Re: high throughput storage server?

Stan Hoeppner <stan@xxxxxxxxxxxxxxxxx> · Fri, 18 Mar 2011 10:43:43 -0500

Christoph Hellwig put forth on 3/18/2011 9:05 AM:

Thanks for the confirmations and explanations.

> The kernel is pretty smart in placement of user and page cache data, but
> it can't really second guess your intention.  With the numactl tool you
> can help it doing the proper placement for you workload.  Note that the
> choice isn't always trivial - a numa system tends to have memory on
> multiple nodes, so you'll either have to find a good partitioning of
> your workload or live with off-node references.  I don't think
> partitioning NFS workloads is trivial, but then again I'm not a
> networking expert.

Bringing mdraid back into the fold, I'm wondering what kinda of load the
mdraid threads would place on a system of the caliber needed to push
10GB/s NFS.

Neil, I spent quite a bit of time yesterday spec'ing out what I believe
is the bare minimum AMD64 based hardware needed to push 10GB/s NFS.
This includes:

  4 LSI 9285-8e 8port SAS 800MHz dual core PCIE x8 HBAs
  3 NIAGARA 32714 PCIe x8 Quad Port Fiber 10 Gigabit Server Adapter

This gives us 32 6Gb/s SAS ports and 12 10GbE ports total, for a raw
hardware bandwidth of 20GB/s SAS and 15GB/s ethernet.

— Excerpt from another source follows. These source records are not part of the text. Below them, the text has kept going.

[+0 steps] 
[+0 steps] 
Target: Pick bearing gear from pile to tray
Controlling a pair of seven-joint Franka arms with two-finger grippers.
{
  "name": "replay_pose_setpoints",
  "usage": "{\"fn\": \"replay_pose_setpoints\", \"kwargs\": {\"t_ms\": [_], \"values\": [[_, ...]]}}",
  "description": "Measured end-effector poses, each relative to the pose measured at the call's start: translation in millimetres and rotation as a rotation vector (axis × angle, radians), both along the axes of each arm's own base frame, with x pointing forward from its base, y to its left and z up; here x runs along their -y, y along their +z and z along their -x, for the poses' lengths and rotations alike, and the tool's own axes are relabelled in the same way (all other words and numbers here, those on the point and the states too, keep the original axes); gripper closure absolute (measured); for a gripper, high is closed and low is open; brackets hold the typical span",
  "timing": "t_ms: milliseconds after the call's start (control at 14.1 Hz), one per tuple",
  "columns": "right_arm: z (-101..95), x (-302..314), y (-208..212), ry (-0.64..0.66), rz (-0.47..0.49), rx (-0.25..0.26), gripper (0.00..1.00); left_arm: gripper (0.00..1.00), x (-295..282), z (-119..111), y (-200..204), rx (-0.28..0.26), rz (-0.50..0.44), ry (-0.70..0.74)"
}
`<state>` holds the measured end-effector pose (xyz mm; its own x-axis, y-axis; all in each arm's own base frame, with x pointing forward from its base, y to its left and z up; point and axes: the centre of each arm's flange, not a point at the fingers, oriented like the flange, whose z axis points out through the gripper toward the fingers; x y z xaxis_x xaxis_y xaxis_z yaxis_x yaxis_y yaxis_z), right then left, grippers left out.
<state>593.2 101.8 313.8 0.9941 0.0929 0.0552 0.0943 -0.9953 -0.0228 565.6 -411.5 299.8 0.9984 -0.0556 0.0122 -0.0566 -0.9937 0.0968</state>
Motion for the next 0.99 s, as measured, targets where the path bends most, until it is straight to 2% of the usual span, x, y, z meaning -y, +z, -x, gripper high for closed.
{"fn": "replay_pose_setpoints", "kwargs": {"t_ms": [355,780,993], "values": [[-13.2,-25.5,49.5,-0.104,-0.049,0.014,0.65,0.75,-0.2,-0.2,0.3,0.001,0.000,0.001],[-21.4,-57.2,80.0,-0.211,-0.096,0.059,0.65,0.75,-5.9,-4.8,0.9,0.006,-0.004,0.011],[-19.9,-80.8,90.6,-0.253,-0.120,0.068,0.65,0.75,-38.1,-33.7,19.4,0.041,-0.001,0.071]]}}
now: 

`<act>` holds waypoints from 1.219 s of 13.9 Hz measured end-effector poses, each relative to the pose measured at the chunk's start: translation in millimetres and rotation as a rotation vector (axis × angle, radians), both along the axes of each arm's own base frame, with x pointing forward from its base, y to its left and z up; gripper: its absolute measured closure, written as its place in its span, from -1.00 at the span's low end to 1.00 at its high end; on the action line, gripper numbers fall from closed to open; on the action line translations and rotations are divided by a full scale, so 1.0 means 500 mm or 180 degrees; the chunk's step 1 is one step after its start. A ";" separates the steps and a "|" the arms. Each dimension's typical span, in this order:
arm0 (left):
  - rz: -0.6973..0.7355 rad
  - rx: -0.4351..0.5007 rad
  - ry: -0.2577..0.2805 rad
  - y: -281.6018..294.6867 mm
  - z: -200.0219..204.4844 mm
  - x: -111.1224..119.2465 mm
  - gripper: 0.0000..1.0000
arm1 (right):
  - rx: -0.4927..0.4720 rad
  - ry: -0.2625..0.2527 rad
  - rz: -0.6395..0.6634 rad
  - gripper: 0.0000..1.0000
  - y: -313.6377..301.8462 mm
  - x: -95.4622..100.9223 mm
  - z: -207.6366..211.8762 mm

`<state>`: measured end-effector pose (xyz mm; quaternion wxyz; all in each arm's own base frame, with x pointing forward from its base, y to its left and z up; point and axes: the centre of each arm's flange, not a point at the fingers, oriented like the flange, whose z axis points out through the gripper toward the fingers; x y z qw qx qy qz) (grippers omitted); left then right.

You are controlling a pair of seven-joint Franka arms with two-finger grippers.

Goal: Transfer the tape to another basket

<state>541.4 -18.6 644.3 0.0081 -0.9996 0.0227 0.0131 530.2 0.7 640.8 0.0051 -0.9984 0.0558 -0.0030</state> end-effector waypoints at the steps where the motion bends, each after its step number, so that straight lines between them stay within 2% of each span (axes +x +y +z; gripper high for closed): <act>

I made the assumption that RAID 10 would be the only suitable RAID level
due to a few reasons:

1.  The workload being 50+ NFS large file reads of aggregate 10GB/s,
yielding a massive random IO workload at the disk head level.

2.  We'll need 384 15k SAS drives to service a 10GB/s random IO load

3.  We'll need multiple "small" arrays enabling multiple mdraid threads,
assuming a single 2.4GHz core isn't enough to handle something like 48
or 96 mdraid disks.

4.  Rebuild times for parity raid schemes would be unacceptably high and
would eat all of the CPU the rebuild thread would run on

To get the bandwidth we need and making sure we don't run out of
controller chip IOPS, my calculations show we'd need 16 x 24 drive
mdraid 10 arrays.  Thus, ignoring all other considerations momentarily,
a dual AMD 6136 platform with 16 2.4GHz cores seems suitable, with one
mdraid thread per core, each managing a 24 drive RAID 10.  Would we then
want to layer a --linear array across the 16 RAID 10 arrays?  If we did
this, would the linear thread bottleneck instantly as it runs on only
one core?  How many additional memory copies (interconnect transfers)
are we going to be performing per mdraid thread for each block read
before the data is picked up by the nfsd kernel threads?

How much of each core's cycles will we consume with normal random read
operations assuming 10GB/s of continuous aggregate throughput?  Would
the mdraid threads consume sufficient cycles that when combined with
network stack processing and interrupt processing, that 16 cores at
2.4GHz would be insufficient?  If so, would bumping the two sockets up
to 24 cores at 2.1GHz be enough for the total workload?  Or, would we
need to move to a 4 socket system with 32 or 48 cores?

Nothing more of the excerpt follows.